Reproduce exactly, and solely, the lines running from the top of the data below through the line with "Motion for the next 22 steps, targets", both inclusive. Omit pictures.

Data excerpts:
···

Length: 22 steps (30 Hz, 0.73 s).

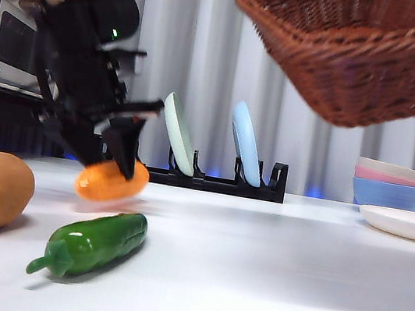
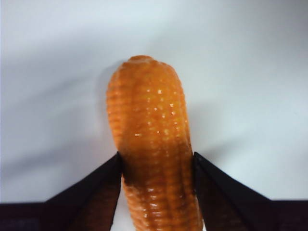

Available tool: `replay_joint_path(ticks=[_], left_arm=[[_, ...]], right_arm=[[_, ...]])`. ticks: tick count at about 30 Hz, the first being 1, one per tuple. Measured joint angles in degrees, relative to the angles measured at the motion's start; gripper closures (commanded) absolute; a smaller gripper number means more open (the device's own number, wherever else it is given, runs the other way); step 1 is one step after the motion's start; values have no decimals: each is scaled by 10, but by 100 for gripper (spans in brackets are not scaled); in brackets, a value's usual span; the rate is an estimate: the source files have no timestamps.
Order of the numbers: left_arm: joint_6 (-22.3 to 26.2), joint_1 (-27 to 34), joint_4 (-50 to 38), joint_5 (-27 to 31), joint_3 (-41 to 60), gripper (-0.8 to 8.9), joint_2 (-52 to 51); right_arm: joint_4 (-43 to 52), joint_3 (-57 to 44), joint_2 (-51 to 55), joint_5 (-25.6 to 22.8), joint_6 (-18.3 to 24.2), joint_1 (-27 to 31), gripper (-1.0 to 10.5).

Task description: Pick up the basket,pick up the corn from the table,pick up the potato from the table,pick up the cucumber from the table,put all items into the basket

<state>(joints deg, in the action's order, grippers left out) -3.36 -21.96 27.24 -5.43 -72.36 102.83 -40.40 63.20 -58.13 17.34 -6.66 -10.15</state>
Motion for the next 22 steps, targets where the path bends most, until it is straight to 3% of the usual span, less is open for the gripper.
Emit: replay_joint_path(ticks=[8,13,17,22], left_arm=[[-1,-1,14,7,-1,821,-220],[-23,-49,9,7,-5,821,-329],[-34,-115,10,13,-8,821,-345],[-38,-196,22,84,-7,821,-292]], right_arm=[[62,0,-124,2,-16,-6,959],[122,0,-197,15,-49,-32,959],[182,0,-230,64,-93,-63,959],[235,0,-231,73,-132,-111,959]])
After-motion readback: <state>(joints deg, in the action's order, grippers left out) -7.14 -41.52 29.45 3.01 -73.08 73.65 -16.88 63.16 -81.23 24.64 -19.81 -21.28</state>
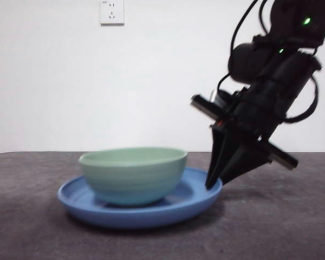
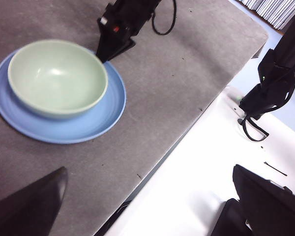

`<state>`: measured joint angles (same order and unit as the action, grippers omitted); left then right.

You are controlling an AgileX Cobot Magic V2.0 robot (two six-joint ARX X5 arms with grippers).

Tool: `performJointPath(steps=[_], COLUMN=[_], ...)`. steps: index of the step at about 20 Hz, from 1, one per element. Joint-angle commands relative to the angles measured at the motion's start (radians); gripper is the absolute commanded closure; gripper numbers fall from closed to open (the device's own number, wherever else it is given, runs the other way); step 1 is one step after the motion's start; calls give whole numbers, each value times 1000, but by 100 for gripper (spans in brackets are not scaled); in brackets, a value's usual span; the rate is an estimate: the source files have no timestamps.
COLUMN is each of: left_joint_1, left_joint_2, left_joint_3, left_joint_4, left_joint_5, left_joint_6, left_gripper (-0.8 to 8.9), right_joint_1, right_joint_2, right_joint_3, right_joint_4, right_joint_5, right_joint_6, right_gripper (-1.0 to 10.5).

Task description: Place the green bowl on the blue plate

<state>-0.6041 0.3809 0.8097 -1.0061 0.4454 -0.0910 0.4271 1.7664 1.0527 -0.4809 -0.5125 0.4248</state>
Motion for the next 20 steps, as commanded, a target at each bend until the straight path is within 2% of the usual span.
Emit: performJointPath(steps=[1, 4, 8, 12, 16, 20], left_joint_1=[-5, -5, -5, -5, -5, -5], left_joint_2=[2, 2, 2, 2, 2, 2], left_joint_3=[6, 6, 6, 6, 6, 6], left_joint_4=[11, 11, 11, 11, 11, 11], left_joint_5=[4, 4, 4, 4, 4, 4], left_joint_6=[12, 12, 12, 12, 12, 12], left_gripper=[251, 251, 251, 251, 251, 251], right_joint_1=[8, 9, 9, 9, 8, 18], right_joint_2=[42, 51, 49, 16, -99, -292], right_joint_3=[23, 23, 23, 28, 29, 29], right_joint_4=[20, 39, 40, 38, 19, -129], right_joint_5=[-2, 8, 9, 10, 21, 73], right_joint_6=[21, 10, 3, -9, -18, -57], right_gripper=[936, 932, 796, 792, 767, 596])
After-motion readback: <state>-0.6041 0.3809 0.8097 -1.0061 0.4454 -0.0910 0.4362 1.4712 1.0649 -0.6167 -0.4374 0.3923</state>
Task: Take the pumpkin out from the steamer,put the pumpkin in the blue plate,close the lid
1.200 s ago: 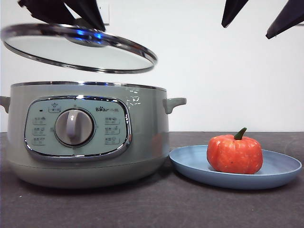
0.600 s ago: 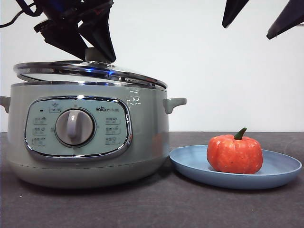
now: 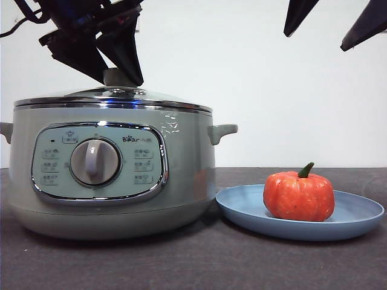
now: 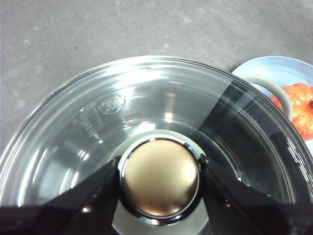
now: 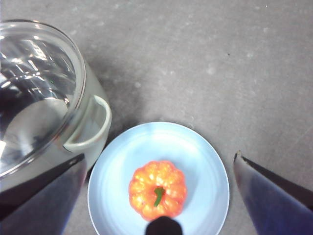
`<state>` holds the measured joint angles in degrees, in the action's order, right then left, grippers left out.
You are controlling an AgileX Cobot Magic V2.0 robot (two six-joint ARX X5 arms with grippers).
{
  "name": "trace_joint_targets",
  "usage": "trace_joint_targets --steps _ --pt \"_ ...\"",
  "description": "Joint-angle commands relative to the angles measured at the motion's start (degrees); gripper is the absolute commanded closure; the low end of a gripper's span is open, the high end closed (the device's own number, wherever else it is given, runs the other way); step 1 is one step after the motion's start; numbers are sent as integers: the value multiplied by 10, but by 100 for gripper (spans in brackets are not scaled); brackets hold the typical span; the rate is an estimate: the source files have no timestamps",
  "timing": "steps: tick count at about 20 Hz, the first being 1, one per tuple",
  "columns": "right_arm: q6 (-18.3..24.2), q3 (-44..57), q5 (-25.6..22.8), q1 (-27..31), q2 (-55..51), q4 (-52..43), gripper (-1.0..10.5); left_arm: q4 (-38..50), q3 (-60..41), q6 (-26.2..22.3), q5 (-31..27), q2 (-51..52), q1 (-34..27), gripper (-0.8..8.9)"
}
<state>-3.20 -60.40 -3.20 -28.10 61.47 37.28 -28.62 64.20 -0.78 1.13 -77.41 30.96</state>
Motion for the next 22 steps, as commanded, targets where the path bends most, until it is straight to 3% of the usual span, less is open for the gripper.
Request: trace_joint_targets --steps 1,2,3,11,13,14,16,19,22 --pt "-4 6 -1 0 0 -2 446 -6 0 -9 3 -5 1 539" --pt "-4 6 -1 0 0 -1 446 -1 0 -9 3 -5 0 450" --pt "-6 6 -1 0 0 0 447 7 0 -9 3 -5 -1 432" --pt "-6 6 3 0 -11 1 458 5 0 -7 -30 82 -4 438" --pt "-5 6 3 0 -23 1 580 -25 0 -7 -29 124 -4 442" --pt "-6 6 3 0 -31 1 653 -47 0 -7 -26 144 -4 480" --pt "-4 7 3 -1 -49 1 803 -94 0 -10 -26 175 -4 777" --pt "0 23 2 -1 -85 -14 942 -127 -5 -12 -37 201 -4 822" --pt "-12 90 2 -1 -146 -75 953 -99 -60 -11 -46 255 -3 822"
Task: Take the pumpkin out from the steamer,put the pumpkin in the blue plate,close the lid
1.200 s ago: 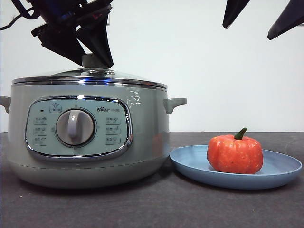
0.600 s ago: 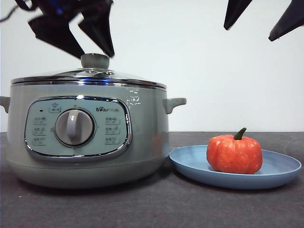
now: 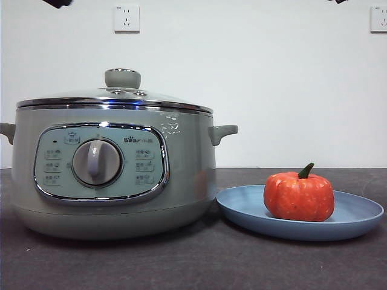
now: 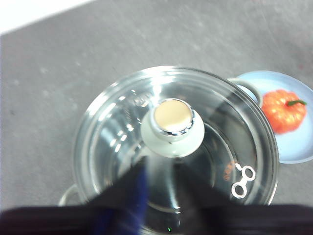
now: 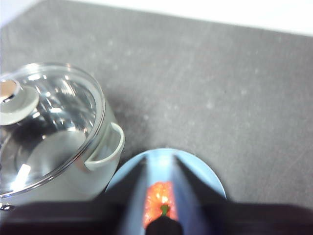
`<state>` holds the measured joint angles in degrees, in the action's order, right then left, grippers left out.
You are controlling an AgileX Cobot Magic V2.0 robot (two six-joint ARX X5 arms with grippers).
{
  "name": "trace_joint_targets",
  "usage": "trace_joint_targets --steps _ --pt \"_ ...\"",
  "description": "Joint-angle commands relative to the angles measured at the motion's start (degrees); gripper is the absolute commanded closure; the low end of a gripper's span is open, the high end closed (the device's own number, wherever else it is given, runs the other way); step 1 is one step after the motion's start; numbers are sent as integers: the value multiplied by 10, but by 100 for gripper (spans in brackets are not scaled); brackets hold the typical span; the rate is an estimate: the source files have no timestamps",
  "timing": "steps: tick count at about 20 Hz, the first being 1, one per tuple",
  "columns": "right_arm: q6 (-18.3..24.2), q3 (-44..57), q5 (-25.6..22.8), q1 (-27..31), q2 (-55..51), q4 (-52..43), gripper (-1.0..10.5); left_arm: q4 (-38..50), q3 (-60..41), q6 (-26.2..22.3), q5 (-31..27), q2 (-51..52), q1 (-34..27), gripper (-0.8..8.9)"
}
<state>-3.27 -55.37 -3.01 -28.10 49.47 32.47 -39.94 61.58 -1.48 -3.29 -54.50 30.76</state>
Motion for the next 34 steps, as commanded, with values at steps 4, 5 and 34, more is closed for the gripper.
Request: trace_joint_targets --steps 4,5,34 --pt "-27 174 0 -5 -141 -150 955 64 -154 14 -27 139 0 822" --pt "-40 202 0 -7 -165 -170 955 79 -186 15 -33 171 0 822" --pt "-43 238 -94 -8 -194 -23 946 29 -263 4 -33 356 -64 816"
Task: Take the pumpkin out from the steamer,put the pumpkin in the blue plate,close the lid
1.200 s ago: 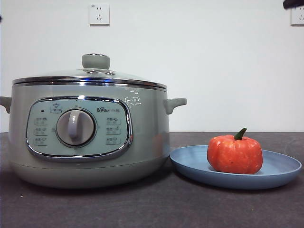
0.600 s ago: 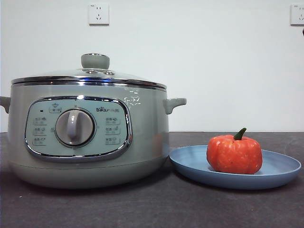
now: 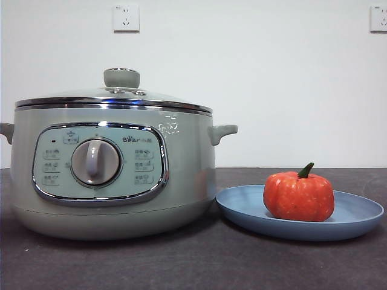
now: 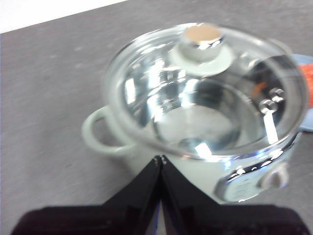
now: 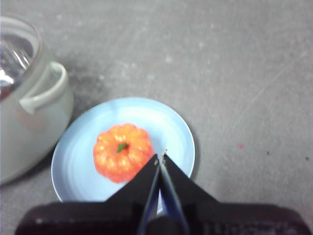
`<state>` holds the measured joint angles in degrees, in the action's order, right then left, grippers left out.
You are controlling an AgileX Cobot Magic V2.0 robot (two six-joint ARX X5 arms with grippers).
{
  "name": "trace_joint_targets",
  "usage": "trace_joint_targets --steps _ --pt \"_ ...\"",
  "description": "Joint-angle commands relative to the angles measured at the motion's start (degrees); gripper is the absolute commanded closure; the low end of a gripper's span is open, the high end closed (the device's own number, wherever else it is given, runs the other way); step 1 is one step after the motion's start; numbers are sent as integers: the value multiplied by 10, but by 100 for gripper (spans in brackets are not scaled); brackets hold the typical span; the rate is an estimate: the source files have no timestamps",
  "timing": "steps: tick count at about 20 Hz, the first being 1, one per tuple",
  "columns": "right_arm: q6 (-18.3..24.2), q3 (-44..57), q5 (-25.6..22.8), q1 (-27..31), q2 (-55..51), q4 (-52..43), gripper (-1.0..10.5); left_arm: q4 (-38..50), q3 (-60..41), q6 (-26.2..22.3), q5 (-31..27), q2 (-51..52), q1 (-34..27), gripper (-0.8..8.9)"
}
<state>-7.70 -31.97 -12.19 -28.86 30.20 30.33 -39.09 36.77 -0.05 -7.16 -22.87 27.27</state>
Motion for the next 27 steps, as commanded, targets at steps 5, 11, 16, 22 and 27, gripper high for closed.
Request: trace_joint_targets --steps 5,11,16,22,27 --pt "1 4 -2 0 -1 2 946 187 -141 -24 15 150 -162 816" --pt "1 4 -2 0 -1 2 946 261 -295 0 17 190 -232 816" --pt "1 4 -1 0 -1 2 946 283 -352 20 16 228 -233 816" --pt "1 4 -2 0 -1 2 946 259 -355 31 14 228 -233 816" --pt "1 4 -2 0 -1 2 946 259 -355 31 14 228 -233 816"
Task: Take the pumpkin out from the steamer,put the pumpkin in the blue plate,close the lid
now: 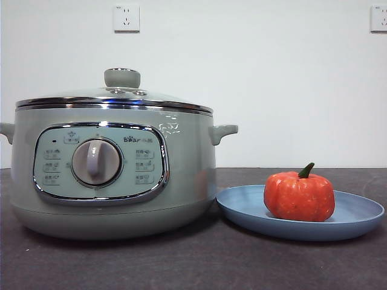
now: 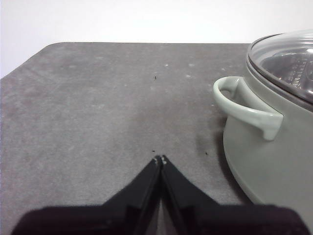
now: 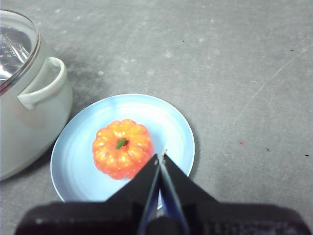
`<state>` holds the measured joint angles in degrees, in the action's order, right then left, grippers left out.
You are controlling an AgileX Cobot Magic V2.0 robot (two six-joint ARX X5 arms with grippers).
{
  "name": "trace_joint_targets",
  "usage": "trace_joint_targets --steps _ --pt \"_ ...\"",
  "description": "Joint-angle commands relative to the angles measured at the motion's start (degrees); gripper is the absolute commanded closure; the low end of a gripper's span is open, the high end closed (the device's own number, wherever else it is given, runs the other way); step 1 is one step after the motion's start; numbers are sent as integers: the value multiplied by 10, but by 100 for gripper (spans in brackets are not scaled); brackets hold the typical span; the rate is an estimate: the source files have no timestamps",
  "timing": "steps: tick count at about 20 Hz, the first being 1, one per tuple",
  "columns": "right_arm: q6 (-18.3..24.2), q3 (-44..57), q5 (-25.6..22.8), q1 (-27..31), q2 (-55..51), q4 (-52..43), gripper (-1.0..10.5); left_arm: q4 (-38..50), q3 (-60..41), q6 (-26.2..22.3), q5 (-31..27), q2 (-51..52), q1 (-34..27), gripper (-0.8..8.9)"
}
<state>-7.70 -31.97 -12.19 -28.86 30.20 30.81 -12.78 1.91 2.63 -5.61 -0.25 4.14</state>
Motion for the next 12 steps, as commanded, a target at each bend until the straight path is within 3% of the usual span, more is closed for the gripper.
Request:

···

Problem solution:
Length: 22 steps (30 Hz, 0.73 s).


Available tool: `replay_joint_path(ticks=[_], left_arm=[[_, ...]], right_arm=[[_, ...]])`. ticks: tick count at about 30 Hz, the first being 1, one per tuple. Measured joint angles in degrees, relative to the angles measured at the motion's start; gripper closures (commanded) absolute; a smaller gripper number means more open (the device's own number, wherever else it is given, runs the other way); step 1 is one step after the motion's start; values have no decimals: each is scaled by 10, but by 100 for gripper (spans in brackets are not scaled); in brackets, a value's usual span; the rate is an estimate: the source files have no timestamps.
Order of the numbers: left_arm: joint_6 (-22.3 to 26.2), joint_1 (-27 to 34), joint_4 (-50 to 38), joint_5 (-27 to 31), joint_3 (-41 to 60), gripper (-0.8 to 8.9), joint_2 (-52 to 51); right_arm: joint_4 (-43 to 52), joint_3 (-57 to 44), joint_2 (-51 to 55), joint_5 (-25.6 to 22.8), joint_6 (-18.3 to 24.2), joint_1 (-27 to 31), gripper (-1.0 to 10.5).

Task description: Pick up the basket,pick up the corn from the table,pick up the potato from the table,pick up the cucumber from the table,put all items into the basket

<state>(joints deg, in the action's order, grippers left out) -3.36 -21.96 27.24 -5.43 -72.36 102.83 -40.40 63.20 -58.13 17.34 -6.66 -10.15</state>
Motion for the next 22 steps, targets where the path bends most, until it is straight to 3% of the usual span, less is open for the gripper.

The answer requires nothing further.